From an architectural standpoint, big data is the biggest thing to hit the data center in decades, says Jack Norris, chief marketing officer for MapR, which offers an enterprise-grade Hadoop platform. And it pokes holes in traditional assumptions and methods.
“The separation of compute and storage, how data is handled and processed … all of those things are being reconsidered,” Norris explains. “A lot of it is based on speed. Companies are figuring out how to do business as it happens.”
This means making recommendations and offering special deals before a customer checks out, for example. Or identifying cyber security threats before sensitive data has been compromised. Or anticipating maintenance needs before equipment and heavy machinery go down.
Conventional solutions and approaches—which typically require different data sets from different systems to be refined and normalized—make this difficult, if not impossible. With new data platforms that support distributed, fault-tolerant processing, however, organizations can re-imagine how they gather, store, and take advantage of internal and external data sources.
“Companies no longer have the luxury of time to scrub and transform their data,” says Norris. “They need an underlying, distributed data layer like Hadoop, which can handle traditional, mission-critical data as well as the massive amount of unstructured data being generated every second of every day.”
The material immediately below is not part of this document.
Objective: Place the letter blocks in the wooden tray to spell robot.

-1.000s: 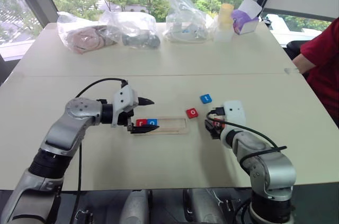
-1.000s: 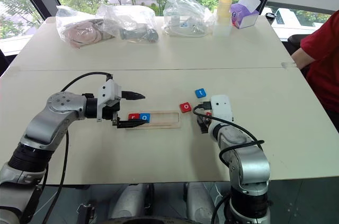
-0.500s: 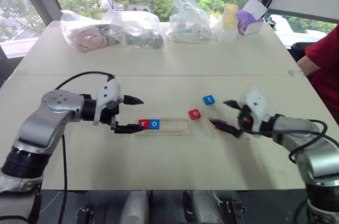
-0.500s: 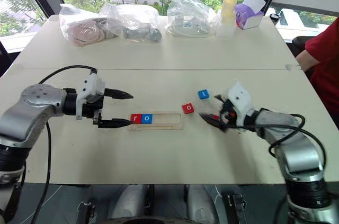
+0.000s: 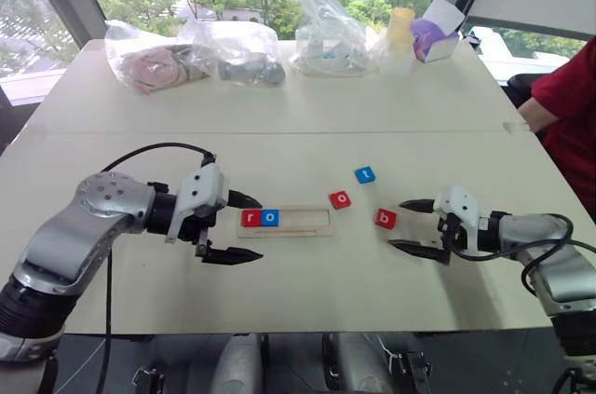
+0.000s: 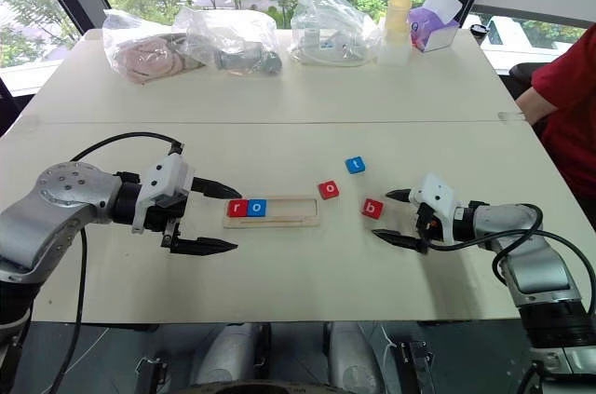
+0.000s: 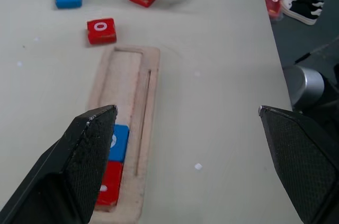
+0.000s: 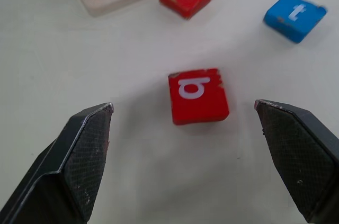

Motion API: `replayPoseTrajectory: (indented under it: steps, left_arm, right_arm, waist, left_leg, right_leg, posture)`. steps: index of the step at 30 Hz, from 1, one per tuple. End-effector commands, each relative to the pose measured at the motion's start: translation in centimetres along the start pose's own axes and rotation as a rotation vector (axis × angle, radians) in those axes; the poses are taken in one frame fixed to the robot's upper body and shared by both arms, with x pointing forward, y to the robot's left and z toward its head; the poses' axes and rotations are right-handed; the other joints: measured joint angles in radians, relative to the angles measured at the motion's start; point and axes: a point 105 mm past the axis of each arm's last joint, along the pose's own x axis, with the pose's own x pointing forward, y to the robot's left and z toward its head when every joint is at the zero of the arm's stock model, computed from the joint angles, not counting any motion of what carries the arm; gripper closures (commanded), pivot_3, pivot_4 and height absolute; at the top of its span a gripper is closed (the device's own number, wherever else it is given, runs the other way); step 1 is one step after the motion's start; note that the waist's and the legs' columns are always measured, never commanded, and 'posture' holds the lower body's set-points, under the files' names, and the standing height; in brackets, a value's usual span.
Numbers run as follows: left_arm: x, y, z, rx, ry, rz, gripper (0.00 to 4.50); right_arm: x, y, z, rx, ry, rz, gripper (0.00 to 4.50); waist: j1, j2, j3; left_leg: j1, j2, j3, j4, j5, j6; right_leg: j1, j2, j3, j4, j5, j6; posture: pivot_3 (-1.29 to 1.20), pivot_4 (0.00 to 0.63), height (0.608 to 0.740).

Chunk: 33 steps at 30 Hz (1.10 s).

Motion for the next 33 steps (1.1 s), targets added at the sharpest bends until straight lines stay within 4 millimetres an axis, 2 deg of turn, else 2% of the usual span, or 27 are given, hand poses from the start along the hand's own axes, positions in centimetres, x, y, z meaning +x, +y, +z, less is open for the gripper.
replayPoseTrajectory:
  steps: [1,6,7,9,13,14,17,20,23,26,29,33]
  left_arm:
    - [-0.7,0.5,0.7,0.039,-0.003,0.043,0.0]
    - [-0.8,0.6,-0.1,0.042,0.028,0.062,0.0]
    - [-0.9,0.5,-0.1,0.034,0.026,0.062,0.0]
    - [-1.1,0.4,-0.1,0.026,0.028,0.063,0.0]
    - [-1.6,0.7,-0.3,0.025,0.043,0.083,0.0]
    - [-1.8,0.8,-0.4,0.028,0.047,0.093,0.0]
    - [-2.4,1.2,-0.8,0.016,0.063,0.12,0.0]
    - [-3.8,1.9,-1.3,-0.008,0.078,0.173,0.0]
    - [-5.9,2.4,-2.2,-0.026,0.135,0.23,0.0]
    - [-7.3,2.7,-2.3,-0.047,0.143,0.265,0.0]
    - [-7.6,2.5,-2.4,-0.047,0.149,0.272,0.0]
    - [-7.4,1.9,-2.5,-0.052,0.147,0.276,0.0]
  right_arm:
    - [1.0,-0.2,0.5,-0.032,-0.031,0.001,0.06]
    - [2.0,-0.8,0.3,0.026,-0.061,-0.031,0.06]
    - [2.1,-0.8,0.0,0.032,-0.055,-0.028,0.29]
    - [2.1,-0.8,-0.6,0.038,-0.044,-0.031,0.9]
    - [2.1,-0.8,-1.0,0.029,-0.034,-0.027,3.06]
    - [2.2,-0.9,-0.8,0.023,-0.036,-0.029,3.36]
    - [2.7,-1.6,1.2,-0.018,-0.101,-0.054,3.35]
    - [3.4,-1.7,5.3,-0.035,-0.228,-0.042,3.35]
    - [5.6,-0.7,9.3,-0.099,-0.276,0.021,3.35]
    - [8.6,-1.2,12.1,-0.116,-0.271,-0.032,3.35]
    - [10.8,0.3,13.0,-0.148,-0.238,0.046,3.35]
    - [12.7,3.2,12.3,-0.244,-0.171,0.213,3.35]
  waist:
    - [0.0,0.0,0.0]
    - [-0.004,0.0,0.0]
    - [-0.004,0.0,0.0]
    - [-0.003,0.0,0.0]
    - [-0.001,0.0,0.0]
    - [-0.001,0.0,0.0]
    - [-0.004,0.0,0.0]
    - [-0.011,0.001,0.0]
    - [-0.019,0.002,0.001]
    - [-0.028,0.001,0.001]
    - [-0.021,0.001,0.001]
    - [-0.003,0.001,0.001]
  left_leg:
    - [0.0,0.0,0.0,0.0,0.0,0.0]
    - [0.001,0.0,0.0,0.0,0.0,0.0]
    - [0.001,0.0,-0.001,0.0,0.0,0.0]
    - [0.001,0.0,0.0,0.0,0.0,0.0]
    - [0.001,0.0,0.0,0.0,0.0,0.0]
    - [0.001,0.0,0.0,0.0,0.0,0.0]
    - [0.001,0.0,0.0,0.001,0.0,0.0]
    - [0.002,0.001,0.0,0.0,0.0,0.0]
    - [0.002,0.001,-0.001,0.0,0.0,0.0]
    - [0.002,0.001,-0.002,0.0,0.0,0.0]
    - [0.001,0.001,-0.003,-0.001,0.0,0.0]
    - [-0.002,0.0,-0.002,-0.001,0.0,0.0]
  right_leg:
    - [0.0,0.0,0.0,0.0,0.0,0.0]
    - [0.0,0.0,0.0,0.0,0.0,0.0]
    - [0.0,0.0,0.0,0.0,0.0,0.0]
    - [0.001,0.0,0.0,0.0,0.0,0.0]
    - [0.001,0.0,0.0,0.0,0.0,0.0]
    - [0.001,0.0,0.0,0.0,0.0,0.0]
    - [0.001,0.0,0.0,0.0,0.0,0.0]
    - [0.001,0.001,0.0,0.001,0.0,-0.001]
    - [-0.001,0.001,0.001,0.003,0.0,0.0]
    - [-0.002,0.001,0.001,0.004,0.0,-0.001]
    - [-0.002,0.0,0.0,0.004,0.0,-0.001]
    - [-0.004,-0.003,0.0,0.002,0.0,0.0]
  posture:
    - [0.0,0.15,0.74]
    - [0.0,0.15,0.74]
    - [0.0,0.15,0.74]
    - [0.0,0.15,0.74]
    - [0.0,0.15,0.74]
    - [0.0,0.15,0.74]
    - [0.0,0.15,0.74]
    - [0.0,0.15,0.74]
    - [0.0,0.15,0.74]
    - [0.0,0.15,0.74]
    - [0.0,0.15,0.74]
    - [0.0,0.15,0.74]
But a flexible, scalable data layer isn’t enough, he adds. It must be combined with an equally capable application layer and hardware platform that all work in concert.
“Architecture matters,” Norris insists.
He points to the combination of MapR’s Hadoop Distribution and the Cisco Unified Computing System™ (Cisco UCS®), powered by Intel® Xeon® processors, as an ideal architecture for big data. As the architecture scales to hundreds or even thousands of nodes, which is common in big data deployments, the Cisco® Application Centric Infrastructure (Cisco ACI™) extends policy models across networks, servers, storage, security, and services.
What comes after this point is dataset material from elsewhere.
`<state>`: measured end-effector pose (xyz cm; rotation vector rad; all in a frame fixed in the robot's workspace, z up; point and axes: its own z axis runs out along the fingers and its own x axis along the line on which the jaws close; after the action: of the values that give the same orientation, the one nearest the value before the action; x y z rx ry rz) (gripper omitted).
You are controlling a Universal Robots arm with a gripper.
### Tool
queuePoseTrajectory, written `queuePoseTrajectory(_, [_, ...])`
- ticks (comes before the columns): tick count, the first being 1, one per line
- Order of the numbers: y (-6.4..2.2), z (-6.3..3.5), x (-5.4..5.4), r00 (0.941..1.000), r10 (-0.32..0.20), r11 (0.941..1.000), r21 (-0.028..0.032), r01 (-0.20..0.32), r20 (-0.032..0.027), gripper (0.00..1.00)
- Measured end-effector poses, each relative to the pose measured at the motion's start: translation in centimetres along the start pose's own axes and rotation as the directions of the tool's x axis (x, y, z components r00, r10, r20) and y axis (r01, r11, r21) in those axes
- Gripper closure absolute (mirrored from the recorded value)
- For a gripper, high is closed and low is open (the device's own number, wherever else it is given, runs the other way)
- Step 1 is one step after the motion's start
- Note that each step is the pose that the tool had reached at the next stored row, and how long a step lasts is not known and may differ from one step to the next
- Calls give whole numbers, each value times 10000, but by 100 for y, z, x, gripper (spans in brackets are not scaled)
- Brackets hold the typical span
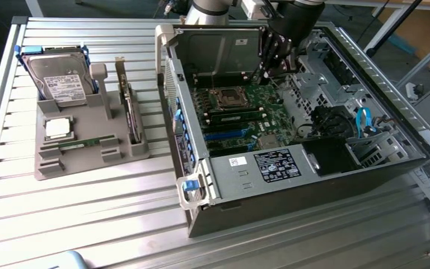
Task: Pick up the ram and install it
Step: 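Press down the ram until it locks into place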
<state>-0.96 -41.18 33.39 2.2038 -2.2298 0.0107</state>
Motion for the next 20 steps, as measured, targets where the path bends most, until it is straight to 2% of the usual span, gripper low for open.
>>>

“You’re only as good as your weakest link,” says Norris. “You can’t have latency in the network, and you can’t have a shaky computing or storage foundation. With MapR, [Cisco] ACI, and [Cisco] UCS, organizations have a transformative big data platform that complements existing systems.”
As these new architectural paradigms become more commonplace, IT practitioners are being forced to evolve—and move faster.
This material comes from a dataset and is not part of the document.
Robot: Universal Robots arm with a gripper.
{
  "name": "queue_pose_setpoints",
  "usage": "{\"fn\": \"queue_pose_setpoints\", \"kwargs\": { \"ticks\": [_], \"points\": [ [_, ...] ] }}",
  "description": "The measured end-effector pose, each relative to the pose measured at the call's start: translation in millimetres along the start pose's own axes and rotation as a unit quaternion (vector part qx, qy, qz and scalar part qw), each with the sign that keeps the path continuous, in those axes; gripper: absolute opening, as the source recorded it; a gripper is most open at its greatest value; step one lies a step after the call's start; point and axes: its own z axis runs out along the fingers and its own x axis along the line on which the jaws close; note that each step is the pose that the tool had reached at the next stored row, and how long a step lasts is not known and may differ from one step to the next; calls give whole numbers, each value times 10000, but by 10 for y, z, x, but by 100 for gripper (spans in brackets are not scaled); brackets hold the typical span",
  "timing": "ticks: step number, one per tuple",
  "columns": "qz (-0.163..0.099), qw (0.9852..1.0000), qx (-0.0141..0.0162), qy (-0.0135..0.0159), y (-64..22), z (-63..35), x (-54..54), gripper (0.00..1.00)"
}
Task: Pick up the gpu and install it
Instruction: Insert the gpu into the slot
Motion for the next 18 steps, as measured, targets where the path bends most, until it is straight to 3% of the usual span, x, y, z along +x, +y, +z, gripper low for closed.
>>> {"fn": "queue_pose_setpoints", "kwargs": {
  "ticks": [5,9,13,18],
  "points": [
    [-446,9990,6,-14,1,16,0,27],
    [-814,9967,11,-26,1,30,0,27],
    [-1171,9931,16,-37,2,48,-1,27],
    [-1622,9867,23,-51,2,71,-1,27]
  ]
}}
“IT architects have been trained for years and years to slow down, understand every application, and define every database schema. Because if they got it wrong, they had to re-architect everything. Even if they got it right, changes in the business required major updates,” says Norris. “Hadoop is the opposite. There are no forced schemas, and there is a ton of flexibility. Things can be spun up in a day that would have previously taken weeks.”
This requires new thinking, new skills, and new approaches. Norris suggests starting small by deploying a big data platform and experimenting with a defined use case. Common starting points include:
- Offloading workloads from an enterprise data warehouse to reduce costs
- Pulling new data into existing applications for better customer service
- Analyzing log files to improve information security
“Deploy the platform, start to fill it with data, do a proof of concept, and expand over time,” Norris recommends. “Whatever the use case, big data is incredibly transformational and will tangibly impact a business and its customers. The competitive advantage that it can deliver isn’t hype; it’s real. Hadoop users are proving this time and again.”
And it all starts with the architecture.
“Get the architecture right, and everything else will be faster, easier, and more successful,” says Norris.